I'm not really sure what the cause of this problem is, but the messages
I'm seeing seem to pertain to NFS and NIS.

Here's the setup (the names have been changed to protect the innocent).
I have a Solaris 8 box running as an NIS server (sun1) and 2 other
solaris 8 boxes running as NIS clients (sun2, sun3). All of the sun
boxes (though predominantly sun1) export disks using NFS over tcp. I
also have a 3rd party NAS storage device (added a couple of months ago)
running NFS over udp which all of the suns can see (nasraid).

In the past week, sun2 has hung itself 3 times (twice in the past 2
days) and required rebooting (only acheivable via stop-a, sync). The
other two suns have had no obvious related problems. When sun2 comes
back, everything seems to be working fine.

The messages on sun2 leading up to each event have always been similar.
Here's an example from the most recent hang.

Oct 31 20:44:41 sun2 nfs: [ID 333984 kern.notice] NFS server nasraid not
responding still trying
Oct 31 20:55:23 sun2 ypbind[14963]: [ID 337329 daemon.error] NIS server
not responding for domain "dom"; still trying
Oct 31 20:57:08 sun2 ypbind[14964]: [ID 337329 daemon.error] NIS server
not responding for domain "dom"; still trying
[the NIS server not responding errors repeat ad infinitum until reboot]

In each hang, the NIS server errors are always preceeded by the NFS
error pertaining to nasraid.

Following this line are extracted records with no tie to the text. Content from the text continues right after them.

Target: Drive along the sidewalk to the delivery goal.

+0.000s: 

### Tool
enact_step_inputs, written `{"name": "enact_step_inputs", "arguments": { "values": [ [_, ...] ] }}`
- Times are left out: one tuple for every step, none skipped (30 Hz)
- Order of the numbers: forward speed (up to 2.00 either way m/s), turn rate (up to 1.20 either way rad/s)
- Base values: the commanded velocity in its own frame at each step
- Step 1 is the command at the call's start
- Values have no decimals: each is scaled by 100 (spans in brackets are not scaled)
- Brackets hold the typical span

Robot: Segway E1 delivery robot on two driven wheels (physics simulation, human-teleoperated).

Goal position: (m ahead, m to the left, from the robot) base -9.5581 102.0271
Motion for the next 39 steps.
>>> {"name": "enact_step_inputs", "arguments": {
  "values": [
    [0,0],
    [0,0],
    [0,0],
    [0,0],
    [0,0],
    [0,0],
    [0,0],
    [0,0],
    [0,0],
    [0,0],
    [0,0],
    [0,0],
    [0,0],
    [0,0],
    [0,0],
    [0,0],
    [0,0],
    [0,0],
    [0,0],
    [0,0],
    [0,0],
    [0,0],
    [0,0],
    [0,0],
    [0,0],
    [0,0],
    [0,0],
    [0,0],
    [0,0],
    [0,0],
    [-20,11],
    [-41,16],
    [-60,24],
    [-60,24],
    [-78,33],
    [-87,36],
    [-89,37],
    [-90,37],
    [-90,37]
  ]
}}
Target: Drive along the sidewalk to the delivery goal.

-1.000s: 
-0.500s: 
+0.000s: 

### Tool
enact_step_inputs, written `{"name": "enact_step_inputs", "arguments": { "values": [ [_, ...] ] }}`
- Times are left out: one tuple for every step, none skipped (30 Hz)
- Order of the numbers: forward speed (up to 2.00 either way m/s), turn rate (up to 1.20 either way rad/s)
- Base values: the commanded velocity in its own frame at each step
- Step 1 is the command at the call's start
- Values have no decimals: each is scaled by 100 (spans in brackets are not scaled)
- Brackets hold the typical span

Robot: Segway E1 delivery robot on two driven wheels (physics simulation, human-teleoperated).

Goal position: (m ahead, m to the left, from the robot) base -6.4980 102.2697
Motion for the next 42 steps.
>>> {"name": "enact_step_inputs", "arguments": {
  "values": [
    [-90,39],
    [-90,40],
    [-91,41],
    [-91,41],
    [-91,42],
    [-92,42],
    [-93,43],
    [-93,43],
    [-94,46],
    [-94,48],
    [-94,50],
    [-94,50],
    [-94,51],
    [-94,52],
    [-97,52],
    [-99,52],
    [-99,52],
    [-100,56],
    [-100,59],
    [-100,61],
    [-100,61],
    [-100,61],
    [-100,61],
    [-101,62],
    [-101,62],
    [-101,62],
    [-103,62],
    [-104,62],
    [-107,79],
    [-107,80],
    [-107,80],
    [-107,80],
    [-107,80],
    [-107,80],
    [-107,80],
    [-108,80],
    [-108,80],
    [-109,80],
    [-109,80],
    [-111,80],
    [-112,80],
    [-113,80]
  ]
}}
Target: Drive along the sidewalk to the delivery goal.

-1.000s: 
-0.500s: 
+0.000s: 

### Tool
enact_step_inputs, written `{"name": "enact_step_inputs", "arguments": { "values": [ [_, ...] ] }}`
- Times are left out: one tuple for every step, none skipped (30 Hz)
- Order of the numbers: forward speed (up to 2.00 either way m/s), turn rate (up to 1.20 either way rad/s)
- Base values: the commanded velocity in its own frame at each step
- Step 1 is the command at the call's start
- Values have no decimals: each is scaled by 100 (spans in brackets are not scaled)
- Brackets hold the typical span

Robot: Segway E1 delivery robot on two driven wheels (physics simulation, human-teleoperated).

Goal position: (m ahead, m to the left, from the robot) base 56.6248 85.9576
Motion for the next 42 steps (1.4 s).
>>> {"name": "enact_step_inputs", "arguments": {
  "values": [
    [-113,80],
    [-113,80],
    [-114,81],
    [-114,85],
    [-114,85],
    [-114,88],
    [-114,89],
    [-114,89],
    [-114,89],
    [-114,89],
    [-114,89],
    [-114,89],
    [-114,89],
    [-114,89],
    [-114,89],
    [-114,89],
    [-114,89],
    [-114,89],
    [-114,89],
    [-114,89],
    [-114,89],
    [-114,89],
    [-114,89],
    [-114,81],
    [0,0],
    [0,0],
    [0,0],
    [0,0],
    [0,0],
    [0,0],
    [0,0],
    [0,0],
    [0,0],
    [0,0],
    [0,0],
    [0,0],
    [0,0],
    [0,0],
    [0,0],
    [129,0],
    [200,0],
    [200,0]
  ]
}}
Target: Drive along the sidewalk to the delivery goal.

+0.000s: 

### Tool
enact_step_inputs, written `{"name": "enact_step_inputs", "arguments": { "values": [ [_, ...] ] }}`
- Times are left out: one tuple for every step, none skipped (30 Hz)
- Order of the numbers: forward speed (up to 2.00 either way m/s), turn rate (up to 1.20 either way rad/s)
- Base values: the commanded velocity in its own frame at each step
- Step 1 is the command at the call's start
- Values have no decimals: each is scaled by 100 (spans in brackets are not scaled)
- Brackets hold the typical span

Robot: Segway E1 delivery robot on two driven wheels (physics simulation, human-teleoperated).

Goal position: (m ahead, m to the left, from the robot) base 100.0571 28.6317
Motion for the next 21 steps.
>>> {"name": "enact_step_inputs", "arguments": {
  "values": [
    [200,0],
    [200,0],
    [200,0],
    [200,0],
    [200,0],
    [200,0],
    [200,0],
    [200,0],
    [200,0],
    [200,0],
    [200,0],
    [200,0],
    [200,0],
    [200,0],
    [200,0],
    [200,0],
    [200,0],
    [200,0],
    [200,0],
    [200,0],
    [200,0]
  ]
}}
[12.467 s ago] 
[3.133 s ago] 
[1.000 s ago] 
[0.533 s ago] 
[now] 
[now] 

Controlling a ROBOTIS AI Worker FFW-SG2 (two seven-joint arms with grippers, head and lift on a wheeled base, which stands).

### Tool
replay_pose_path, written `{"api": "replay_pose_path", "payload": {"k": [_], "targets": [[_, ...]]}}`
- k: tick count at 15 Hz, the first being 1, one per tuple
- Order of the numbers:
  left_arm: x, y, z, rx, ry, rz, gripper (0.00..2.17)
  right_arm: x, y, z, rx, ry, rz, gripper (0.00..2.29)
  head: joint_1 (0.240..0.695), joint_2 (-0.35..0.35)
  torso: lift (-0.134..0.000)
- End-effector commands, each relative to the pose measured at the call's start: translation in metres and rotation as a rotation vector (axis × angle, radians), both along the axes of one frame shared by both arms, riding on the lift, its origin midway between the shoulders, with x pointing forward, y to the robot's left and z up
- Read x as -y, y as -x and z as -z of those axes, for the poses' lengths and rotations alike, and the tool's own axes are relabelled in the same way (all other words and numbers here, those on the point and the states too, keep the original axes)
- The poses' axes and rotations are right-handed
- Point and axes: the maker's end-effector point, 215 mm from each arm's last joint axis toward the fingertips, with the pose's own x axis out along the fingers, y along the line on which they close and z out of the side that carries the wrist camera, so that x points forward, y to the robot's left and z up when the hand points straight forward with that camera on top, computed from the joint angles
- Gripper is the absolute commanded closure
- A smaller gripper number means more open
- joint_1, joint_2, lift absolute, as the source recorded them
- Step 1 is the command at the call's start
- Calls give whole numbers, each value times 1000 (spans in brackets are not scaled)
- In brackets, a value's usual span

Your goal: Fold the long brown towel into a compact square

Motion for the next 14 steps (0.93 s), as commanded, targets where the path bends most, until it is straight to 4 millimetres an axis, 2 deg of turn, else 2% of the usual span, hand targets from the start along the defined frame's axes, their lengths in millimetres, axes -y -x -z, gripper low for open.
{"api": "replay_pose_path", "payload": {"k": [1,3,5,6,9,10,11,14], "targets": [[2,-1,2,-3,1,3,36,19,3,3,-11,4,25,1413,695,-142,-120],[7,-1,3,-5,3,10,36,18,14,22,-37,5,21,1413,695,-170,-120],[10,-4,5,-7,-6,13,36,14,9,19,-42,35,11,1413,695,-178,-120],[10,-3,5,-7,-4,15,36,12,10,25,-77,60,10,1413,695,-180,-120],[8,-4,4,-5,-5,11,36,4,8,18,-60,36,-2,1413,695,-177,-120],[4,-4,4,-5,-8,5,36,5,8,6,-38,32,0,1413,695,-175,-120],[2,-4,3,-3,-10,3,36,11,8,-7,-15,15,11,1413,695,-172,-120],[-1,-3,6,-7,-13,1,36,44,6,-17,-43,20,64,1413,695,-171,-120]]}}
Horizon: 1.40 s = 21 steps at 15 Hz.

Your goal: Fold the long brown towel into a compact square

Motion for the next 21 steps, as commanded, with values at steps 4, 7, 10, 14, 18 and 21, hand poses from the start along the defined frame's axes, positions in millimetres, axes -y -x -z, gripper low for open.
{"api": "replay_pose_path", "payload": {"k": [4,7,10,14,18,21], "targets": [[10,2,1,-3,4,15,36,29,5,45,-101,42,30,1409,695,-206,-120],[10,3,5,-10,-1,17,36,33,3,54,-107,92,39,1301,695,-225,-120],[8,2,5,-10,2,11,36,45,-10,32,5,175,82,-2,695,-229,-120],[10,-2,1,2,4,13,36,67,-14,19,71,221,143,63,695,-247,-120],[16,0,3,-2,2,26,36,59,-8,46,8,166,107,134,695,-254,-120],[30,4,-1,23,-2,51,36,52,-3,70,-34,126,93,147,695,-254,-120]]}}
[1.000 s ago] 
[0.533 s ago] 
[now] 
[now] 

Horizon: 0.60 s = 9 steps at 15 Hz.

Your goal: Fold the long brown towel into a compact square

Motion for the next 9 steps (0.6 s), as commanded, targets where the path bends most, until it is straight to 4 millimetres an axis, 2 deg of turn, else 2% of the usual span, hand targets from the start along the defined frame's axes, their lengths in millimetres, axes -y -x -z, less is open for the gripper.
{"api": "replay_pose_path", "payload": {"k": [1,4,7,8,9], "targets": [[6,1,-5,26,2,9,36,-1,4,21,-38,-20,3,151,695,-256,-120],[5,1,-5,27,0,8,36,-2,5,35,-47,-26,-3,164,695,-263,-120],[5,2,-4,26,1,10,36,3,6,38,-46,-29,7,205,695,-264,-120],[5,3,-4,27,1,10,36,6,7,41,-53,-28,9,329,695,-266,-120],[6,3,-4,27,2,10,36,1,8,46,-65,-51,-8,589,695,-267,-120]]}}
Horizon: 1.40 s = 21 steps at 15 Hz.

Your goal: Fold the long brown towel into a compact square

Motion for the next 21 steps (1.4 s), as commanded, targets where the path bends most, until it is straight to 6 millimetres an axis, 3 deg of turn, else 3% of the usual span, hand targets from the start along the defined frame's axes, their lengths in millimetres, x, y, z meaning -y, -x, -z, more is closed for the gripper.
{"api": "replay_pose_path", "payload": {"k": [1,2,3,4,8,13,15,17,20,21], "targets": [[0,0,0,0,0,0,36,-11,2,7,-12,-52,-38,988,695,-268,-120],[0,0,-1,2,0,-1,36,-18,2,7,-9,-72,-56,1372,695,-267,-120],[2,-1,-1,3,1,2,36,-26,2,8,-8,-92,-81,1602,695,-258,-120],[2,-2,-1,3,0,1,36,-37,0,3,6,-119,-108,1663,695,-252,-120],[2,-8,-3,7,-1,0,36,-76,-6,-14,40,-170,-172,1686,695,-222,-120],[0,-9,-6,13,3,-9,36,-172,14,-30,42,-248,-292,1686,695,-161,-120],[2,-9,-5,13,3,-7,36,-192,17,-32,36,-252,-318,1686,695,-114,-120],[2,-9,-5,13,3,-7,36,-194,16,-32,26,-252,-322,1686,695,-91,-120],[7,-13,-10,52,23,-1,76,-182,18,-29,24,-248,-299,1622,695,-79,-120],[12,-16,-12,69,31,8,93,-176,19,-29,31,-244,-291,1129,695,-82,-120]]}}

But that could be a red herring.

On sun1, I recently saw the following set of errors, but they do not
appear to be temporally related to any observed problems. I'm not quite
sure exactly what they mean. Sun1 continued to operate correctly and
the disks it exports via NFS could still be seen by others.

Oct 29 13:52:27 sun1 mountd[15746]: [ID 367356 daemon.error]
svc_tli_create: could not bind to requested address: address mismatch
Oct 29 13:52:27 sun1 mountd[15746]: [ID 436217 daemon.error] svc_create:
svc_tli_create failed
Oct 29 13:52:27 sun1 mountd[15746]: [ID 367356 daemon.error]
svc_tli_create: could not bind to requested address: address mismatch
Oct 29 13:52:27 sun1 mountd[15746]: [ID 436217 daemon.error] svc_create:
svc_tli_create failed
Oct 29 13:52:27 sun1 mountd[15746]: [ID 367356 daemon.error]
svc_tli_create: could not bind to requested address: address mismatch
Oct 29 13:52:27 sun1 mountd[15746]: [ID 436217 daemon.error] svc_create:
svc_tli_create failed
Oct 29 13:52:27 sun1 mountd[15746]: [ID 882487 daemon.error] unable to
create nfsauth service
Oct 29 13:52:27 sun1 /usr/lib/nfs/nfsd[15748]: [ID 408793 daemon.error]
t_bind to wrong address
Oct 29 13:52:27 sun1 /usr/lib/nfs/nfsd[15748]: [ID 128213 daemon.error]
Cannot establish NFS service over /dev/udp: transport setup problem.
Oct 29 13:52:27 sun1 /usr/lib/nfs/nfsd[15748]: [ID 408793 daemon.error]
t_bind to wrong address
Oct 29 13:52:27 sun1 /usr/lib/nfs/nfsd[15748]: [ID 128213 daemon.error]
Cannot establish NFS service over /dev/tcp: transport setup problem.
Oct 29 13:52:27 sun1 /usr/lib/nfs/nfsd[15748]: [ID 679034 daemon.error]
Could not start NFS service for any protocol. Exiting.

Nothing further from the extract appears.